Last week, we found out that Express Scripts and CVS Caremark will be excluding two drugs from their respective formularies, Vimovo (naproxen/esomeprazole) and Duexis (ibuprofen/famotidine). The news was not so good for the maker of those drugs, Horizon Pharma, whose stock is down more than 30% since the announcement was made. Horizon stated in their 8-K that these formulary deletions could cost them 30% of their revenue and the market reacted accordingly. These drugs both combine an anti-inflammatory agent with an anti-ulcer agent, seemingly a very logical and safer combination since heavy anti-inflammatory use can sometimes cause ulcers. However, each individual component of these drugs is available much cheaper if they were prescribed separately.

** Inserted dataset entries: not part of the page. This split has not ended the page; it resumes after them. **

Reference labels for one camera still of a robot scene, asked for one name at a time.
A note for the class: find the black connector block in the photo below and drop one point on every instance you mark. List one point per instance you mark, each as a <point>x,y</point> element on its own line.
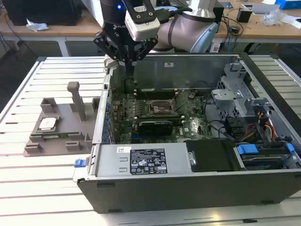
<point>232,127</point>

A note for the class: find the wooden desk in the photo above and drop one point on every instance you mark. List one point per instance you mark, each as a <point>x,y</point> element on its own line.
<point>70,30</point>
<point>258,33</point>

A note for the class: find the large black box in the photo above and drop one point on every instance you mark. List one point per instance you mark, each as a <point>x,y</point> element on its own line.
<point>42,11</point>

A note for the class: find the blue case latch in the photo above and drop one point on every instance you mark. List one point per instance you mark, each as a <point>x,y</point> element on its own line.
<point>78,163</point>

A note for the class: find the black RAM slot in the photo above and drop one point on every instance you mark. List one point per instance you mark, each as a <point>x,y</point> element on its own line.
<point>160,118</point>
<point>155,94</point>
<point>160,115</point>

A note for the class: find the black hard disk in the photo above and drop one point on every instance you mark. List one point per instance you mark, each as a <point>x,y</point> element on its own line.
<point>258,162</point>

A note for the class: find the small black box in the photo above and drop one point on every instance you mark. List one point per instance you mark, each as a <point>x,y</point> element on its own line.
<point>243,15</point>

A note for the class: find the grey metal drive cage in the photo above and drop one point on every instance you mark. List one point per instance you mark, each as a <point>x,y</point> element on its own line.
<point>225,96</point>

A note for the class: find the black plastic shroud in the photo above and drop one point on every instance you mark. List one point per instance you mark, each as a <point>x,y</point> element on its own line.
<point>211,155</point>

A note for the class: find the crumpled white paper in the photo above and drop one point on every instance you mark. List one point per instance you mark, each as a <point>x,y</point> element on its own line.
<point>35,26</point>

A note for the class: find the silver power supply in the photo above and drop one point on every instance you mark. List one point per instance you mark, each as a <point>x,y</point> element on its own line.
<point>110,162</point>

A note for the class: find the black open PC case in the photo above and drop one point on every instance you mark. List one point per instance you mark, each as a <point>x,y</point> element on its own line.
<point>188,195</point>

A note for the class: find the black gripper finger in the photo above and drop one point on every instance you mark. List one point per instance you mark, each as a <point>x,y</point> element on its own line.
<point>105,42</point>
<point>147,48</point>

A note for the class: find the clear plastic bag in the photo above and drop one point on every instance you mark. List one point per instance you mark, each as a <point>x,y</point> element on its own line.
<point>272,17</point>

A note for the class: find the grey flat device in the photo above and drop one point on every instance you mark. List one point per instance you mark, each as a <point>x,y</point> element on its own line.
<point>263,8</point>

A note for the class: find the blue disk carrier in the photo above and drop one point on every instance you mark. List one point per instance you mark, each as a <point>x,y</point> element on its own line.
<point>247,149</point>

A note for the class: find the CPU socket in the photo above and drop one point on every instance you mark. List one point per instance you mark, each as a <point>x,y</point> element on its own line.
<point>162,104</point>

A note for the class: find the green motherboard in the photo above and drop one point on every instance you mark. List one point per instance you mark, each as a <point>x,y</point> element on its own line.
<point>192,122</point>

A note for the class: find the blue box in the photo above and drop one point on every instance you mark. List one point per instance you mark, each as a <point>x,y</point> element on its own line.
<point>289,3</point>

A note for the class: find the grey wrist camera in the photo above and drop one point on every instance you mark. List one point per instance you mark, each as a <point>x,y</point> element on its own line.
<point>143,28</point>

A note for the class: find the silver CPU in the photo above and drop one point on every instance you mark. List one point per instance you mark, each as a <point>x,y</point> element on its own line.
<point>48,123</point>

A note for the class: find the black graphics card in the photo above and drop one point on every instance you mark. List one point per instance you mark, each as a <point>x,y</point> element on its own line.
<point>155,128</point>

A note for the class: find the green RAM stick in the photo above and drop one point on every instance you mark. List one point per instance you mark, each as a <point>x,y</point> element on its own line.
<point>56,135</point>

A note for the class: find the grey parts rack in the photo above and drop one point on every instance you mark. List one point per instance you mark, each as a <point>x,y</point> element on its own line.
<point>68,117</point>

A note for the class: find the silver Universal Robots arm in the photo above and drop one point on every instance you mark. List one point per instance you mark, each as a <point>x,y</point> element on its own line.
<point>178,30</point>

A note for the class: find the blue expansion clip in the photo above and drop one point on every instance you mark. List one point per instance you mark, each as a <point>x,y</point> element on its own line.
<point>106,124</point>
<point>105,133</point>
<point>109,106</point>
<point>108,116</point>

Based on this, Express Scripts and CVS decided the combination drug was a waste of money (namely theirs) and they weren’t going to tolerate it anymore. Now, everybody is speculating whether other combination drugs that combine cheap generic individual components are next on the PBMs’ chopping block.
Related Read: Did Express Scripts Make the Right Formulary Exclusions?
This week, Express Scripts released the rest of their exclusion list which added 23 more names of drugs that it will be excluding from their formulary next year. The most notable new exclusions were Amgen’s Aranesp and Epogen. Although not as impactful to Amgen as the Vimovo/Duexis losses for Horizon, when drugs totaling $2.7 Billion in annual US sales are dropped from a PBM’s formulary coverage, the news is still nonetheless eye opening. In this instance, there was once again a similarly effective alternative with JNJ’s Procrit, which has been on the market since 1989. Although the price of the drugs appears to be similar in 2013, price once again must have been the determining factor to make Express Scripts drop Epogen/Aranesp from the preferred formulary list and keep Procrit on it.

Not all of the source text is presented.